AIM OF THE TASK: Please reproduce the data below exactly, from the first line through the line containing "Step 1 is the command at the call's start", and leave every later line out.

═════ PROVIDED DATA

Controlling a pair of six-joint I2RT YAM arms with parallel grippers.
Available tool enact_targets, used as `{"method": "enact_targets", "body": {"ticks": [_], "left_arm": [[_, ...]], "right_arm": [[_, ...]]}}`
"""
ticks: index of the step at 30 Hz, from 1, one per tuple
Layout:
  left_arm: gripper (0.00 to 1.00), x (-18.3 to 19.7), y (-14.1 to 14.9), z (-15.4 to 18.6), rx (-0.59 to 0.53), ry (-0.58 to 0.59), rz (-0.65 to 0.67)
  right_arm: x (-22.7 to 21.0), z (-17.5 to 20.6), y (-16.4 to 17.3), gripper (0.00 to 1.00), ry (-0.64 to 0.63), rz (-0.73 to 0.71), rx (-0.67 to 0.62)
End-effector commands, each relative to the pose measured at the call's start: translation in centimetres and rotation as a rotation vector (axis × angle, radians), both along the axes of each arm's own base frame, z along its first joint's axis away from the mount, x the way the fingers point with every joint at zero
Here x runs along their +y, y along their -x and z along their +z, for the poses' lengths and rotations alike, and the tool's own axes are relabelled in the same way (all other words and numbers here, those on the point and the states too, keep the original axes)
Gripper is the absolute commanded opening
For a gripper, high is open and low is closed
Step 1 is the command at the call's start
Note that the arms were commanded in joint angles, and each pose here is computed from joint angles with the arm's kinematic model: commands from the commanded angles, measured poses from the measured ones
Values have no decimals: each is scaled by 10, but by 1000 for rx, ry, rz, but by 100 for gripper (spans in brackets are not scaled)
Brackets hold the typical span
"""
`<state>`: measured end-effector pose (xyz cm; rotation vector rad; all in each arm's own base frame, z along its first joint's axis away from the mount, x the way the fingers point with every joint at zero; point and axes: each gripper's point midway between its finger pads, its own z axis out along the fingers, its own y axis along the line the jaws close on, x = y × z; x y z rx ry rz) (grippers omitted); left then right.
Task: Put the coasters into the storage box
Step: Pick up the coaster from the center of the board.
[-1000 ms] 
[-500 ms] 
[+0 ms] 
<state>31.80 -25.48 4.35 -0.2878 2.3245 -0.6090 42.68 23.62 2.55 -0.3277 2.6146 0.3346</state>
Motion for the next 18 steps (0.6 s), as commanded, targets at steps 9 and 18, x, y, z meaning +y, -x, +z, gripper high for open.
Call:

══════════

YOUR RESPONSE:
Controlling a pair of six-joint I2RT YAM arms with parallel grippers.
Available tool enact_targets, used as `{"method": "enact_targets", "body": {"ticks": [_], "left_arm": [[_, ...]], "right_arm": [[_, ...]]}}`
"""
ticks: index of the step at 30 Hz, from 1, one per tuple
Layout:
  left_arm: gripper (0.00 to 1.00), x (-18.3 to 19.7), y (-14.1 to 14.9), z (-15.4 to 18.6), rx (-0.59 to 0.53), ry (-0.58 to 0.59), rz (-0.65 to 0.67)
  right_arm: x (-22.7 to 21.0), z (-17.5 to 20.6), y (-16.4 to 17.3), gripper (0.00 to 1.00), ry (-0.64 to 0.63), rz (-0.73 to 0.71), rx (-0.67 to 0.62)
End-effector commands, each relative to the pose measured at the call's start: translation in centimetres and rotation as a rotation vector (axis × angle, radians), both along the axes of each arm's own base frame, z along its first joint's axis away from the mount, x the way the fingers point with every joint at zero
Here x runs along their +y, y along their -x and z along their +z, for the poses' lengths and rotations alike, and the tool's own axes are relabelled in the same way (all other words and numbers here, those on the point and the states too, keep the original axes)
Gripper is the absolute commanded opening
For a gripper, high is open and low is closed
Step 1 is the command at the call's start

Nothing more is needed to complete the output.